▸ Exercise prompt
Could you copy every record exactly, leaving the pictures behind?

▸ Task data
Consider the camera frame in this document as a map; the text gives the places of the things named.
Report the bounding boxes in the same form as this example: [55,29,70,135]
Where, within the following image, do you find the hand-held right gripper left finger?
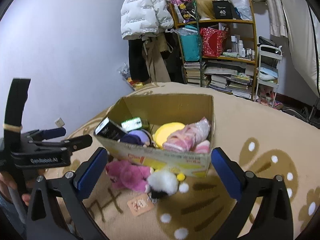
[26,147,108,240]

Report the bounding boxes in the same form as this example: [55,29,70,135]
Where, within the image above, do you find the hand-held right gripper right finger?
[211,147,294,240]

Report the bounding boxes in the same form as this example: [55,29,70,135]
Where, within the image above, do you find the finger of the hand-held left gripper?
[32,127,67,141]
[45,134,93,153]

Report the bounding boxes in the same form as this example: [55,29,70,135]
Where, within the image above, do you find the black packet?
[94,117,128,140]

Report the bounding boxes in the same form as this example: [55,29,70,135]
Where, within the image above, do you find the pink plush toy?
[105,160,154,193]

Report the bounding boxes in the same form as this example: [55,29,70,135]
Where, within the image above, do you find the pink fluffy socks packet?
[162,117,210,153]

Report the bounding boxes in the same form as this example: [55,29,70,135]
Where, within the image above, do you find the purple plush toy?
[117,129,153,147]

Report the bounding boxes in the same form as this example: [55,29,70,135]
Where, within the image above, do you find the green packet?
[121,117,149,132]

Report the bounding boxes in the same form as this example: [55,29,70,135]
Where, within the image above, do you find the white fluffy plush toy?
[147,169,190,200]

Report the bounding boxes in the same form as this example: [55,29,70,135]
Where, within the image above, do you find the yellow plush toy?
[152,122,187,149]

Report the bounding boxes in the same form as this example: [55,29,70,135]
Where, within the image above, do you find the cardboard box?
[93,94,215,178]

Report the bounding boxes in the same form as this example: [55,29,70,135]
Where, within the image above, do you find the person's left hand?
[0,171,34,207]

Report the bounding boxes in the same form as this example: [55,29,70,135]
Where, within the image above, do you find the beige printed blanket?
[42,81,320,240]

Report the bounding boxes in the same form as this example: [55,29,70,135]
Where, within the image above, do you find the cartoon paper tag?
[127,196,155,217]

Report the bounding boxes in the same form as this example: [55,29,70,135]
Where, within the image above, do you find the person's jeans leg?
[0,197,28,240]

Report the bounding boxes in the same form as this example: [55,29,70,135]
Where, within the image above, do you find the colourful bags on floor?
[117,64,143,90]

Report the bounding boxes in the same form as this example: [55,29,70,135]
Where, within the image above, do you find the pink slippers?
[259,94,284,110]

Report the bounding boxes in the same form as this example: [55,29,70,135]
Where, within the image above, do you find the stack of books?
[184,60,255,100]

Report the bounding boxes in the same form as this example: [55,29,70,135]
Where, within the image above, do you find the black coat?
[128,39,150,80]

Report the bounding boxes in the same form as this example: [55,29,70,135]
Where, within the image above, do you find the beige coat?
[141,34,173,83]

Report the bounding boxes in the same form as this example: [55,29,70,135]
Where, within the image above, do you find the white trolley cart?
[255,44,283,104]

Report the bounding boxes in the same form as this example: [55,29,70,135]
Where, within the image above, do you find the green pole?
[194,0,203,88]

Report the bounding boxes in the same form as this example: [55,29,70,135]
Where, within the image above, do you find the group of white bottles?
[230,35,256,58]

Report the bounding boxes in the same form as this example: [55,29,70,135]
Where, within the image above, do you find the red patterned bag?
[200,27,229,57]

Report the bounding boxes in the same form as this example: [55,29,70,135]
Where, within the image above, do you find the teal bag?
[179,27,202,62]

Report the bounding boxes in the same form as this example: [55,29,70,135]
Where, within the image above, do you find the wooden shelf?
[171,0,258,100]

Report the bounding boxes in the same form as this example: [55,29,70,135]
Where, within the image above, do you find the white puffer jacket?
[121,0,175,40]

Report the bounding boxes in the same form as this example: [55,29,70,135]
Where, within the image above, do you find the black box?
[212,0,234,20]

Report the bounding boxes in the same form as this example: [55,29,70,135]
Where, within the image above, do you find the blonde wig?
[195,0,217,20]

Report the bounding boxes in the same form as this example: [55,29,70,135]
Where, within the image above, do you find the clear plastic bag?
[226,0,253,21]

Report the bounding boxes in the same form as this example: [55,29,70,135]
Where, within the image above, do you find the black purple patterned bag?
[171,0,198,23]

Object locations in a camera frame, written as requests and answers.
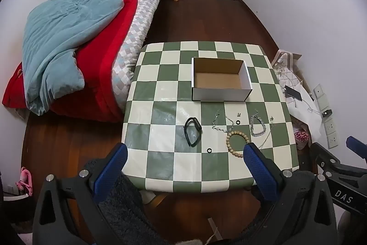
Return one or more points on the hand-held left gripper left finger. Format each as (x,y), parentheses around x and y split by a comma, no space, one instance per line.
(110,171)

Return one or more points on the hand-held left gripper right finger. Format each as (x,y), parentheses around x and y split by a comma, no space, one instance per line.
(261,173)

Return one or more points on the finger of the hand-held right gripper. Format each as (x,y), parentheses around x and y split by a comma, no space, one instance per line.
(357,146)
(324,156)

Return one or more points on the black smart band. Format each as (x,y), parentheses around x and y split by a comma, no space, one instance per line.
(197,126)

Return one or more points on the white cardboard box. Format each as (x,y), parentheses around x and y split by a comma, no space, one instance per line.
(219,93)

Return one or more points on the red white packet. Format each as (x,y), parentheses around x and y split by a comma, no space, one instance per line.
(301,137)

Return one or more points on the dark grey fleece clothing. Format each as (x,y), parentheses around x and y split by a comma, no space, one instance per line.
(129,204)

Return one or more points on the black charger plug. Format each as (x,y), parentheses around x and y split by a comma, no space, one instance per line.
(326,113)

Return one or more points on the black smartphone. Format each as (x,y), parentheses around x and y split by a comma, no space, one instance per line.
(294,93)

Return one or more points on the green white checkered tablecloth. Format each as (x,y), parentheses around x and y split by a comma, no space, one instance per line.
(166,124)

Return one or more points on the pink slippers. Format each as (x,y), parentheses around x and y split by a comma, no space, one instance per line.
(25,179)

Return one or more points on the bed with red sheet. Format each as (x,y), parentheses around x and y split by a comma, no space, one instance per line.
(97,67)

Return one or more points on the diamond pattern bed sheet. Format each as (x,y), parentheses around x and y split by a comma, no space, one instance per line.
(134,35)

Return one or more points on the light blue quilt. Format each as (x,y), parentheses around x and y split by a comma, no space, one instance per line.
(63,41)

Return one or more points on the white wall socket plate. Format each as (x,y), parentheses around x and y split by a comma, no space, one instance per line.
(332,138)
(319,91)

▸ Solution for this problem
Consider the camera frame in this document as a map; the text gives the places of the things named.
Report the bounding boxes in the same form as this example: [55,29,70,135]
Where, within the following image, do you find the hand-held right gripper left finger?
[26,147,108,240]

Report the bounding boxes in the same form as this example: [55,29,70,135]
Where, within the image above, do you find the hand-held right gripper right finger?
[211,147,294,240]

Report the bounding boxes in the same form as this example: [55,29,70,135]
Where, within the image above, do you find the finger of the hand-held left gripper?
[32,127,67,141]
[45,134,93,153]

Report the bounding boxes in the same form as this example: [55,29,70,135]
Where, within the image above, do you find the black packet?
[94,117,128,140]

Report the bounding boxes in the same form as this example: [55,29,70,135]
Where, within the image above, do you find the pink plush toy?
[105,160,154,193]

Report the bounding boxes in the same form as this example: [55,29,70,135]
Where, within the image above, do you find the pink fluffy socks packet?
[162,117,210,153]

Report the bounding boxes in the same form as this example: [55,29,70,135]
Where, within the image above, do you find the purple plush toy?
[117,129,153,147]

Report the bounding boxes in the same form as this example: [55,29,70,135]
Where, within the image above, do you find the green packet?
[121,117,149,132]

Report the bounding boxes in the same form as this example: [55,29,70,135]
Where, within the image above, do you find the white fluffy plush toy?
[147,169,190,200]

Report the bounding boxes in the same form as this example: [55,29,70,135]
Where, within the image above, do you find the yellow plush toy?
[152,122,187,149]

Report the bounding boxes in the same form as this example: [55,29,70,135]
Where, within the image above, do you find the cardboard box?
[93,94,215,178]

Report the bounding boxes in the same form as this example: [55,29,70,135]
Where, within the image above, do you find the person's left hand?
[0,171,34,207]

Report the bounding boxes in the same form as this example: [55,29,70,135]
Where, within the image above, do you find the beige printed blanket?
[42,81,320,240]

Report the bounding boxes in the same form as this example: [55,29,70,135]
Where, within the image above, do you find the cartoon paper tag?
[127,196,155,217]

Report the bounding boxes in the same form as this example: [55,29,70,135]
Where, within the image above, do you find the person's jeans leg?
[0,197,28,240]

Report the bounding boxes in the same form as this example: [55,29,70,135]
Where, within the image above, do you find the colourful bags on floor?
[117,64,143,90]

Report the bounding boxes in the same form as this example: [55,29,70,135]
Where, within the image above, do you find the pink slippers?
[259,94,284,110]

Report the bounding boxes in the same form as this example: [55,29,70,135]
Where, within the image above, do you find the stack of books?
[184,60,255,100]

Report the bounding boxes in the same form as this example: [55,29,70,135]
Where, within the image above, do you find the black coat?
[128,39,150,80]

Report the bounding boxes in the same form as this example: [55,29,70,135]
Where, within the image above, do you find the beige coat?
[141,34,173,83]

Report the bounding boxes in the same form as this example: [55,29,70,135]
Where, within the image above, do you find the white trolley cart?
[255,44,283,104]

Report the bounding boxes in the same form as this example: [55,29,70,135]
Where, within the image above, do you find the green pole?
[194,0,203,88]

Report the bounding boxes in the same form as this example: [55,29,70,135]
Where, within the image above, do you find the group of white bottles?
[230,35,256,58]

Report the bounding boxes in the same form as this example: [55,29,70,135]
Where, within the image above, do you find the red patterned bag?
[200,27,229,57]

Report the bounding boxes in the same form as this example: [55,29,70,135]
Where, within the image above, do you find the teal bag?
[179,27,202,62]

Report the bounding boxes in the same form as this example: [55,29,70,135]
Where, within the image above, do you find the wooden shelf?
[171,0,258,100]

Report the bounding boxes in the same form as this example: [55,29,70,135]
Where, within the image above, do you find the white puffer jacket?
[121,0,175,40]

Report the bounding boxes in the same form as this example: [55,29,70,135]
Where, within the image above, do you find the black box?
[212,0,234,20]

Report the bounding boxes in the same form as this example: [55,29,70,135]
Where, within the image above, do you find the blonde wig?
[195,0,217,20]

Report the bounding boxes in the same form as this example: [55,29,70,135]
Where, within the image above, do you find the clear plastic bag?
[226,0,253,21]

Report the bounding boxes in the same form as this example: [55,29,70,135]
Where, within the image above, do you find the black purple patterned bag?
[171,0,198,23]

Object locations in a camera frame, written as requests and answers.
Return one or more points on the hand-held left gripper left finger. Format each as (x,y), parentheses around x and y split by a comma, no space, one instance per line.
(110,171)

Return one or more points on the hand-held left gripper right finger. Format each as (x,y), parentheses around x and y split by a comma, no space, one instance per line.
(261,173)

Return one or more points on the finger of the hand-held right gripper. Format each as (x,y), parentheses around x and y split by a comma, no space, one instance per line.
(357,146)
(324,156)

Return one or more points on the black smart band. Format each as (x,y), parentheses around x and y split by a comma, no space, one instance per line.
(197,126)

Return one or more points on the white cardboard box. Format each as (x,y), parentheses around x and y split by a comma, no space, one instance per line.
(219,93)

Return one or more points on the red white packet. Format each as (x,y), parentheses around x and y split by a comma, no space, one instance per line.
(301,137)

Return one or more points on the dark grey fleece clothing. Format each as (x,y), parentheses around x and y split by a comma, no space, one instance per line.
(129,204)

Return one or more points on the black charger plug. Format each as (x,y), parentheses around x and y split by a comma, no space, one instance per line.
(326,113)

Return one or more points on the black smartphone. Format each as (x,y), parentheses around x and y split by a comma, no space, one instance per line.
(294,93)

Return one or more points on the green white checkered tablecloth. Format each as (x,y), parentheses around x and y split by a comma, no space, one instance per line.
(166,124)

Return one or more points on the pink slippers. Format each as (x,y), parentheses around x and y split by a comma, no space, one instance per line.
(25,179)

Return one or more points on the bed with red sheet. Format each as (x,y), parentheses around x and y split by a comma, no space, one instance per line.
(97,67)

Return one or more points on the diamond pattern bed sheet. Format each as (x,y), parentheses around x and y split by a comma, no space, one instance per line.
(134,35)

Return one or more points on the light blue quilt. Format each as (x,y), parentheses around x and y split by a comma, no space, one instance per line.
(63,41)

Return one or more points on the white wall socket plate. Format each as (x,y), parentheses around x and y split by a comma, no space, one instance per line.
(332,138)
(319,91)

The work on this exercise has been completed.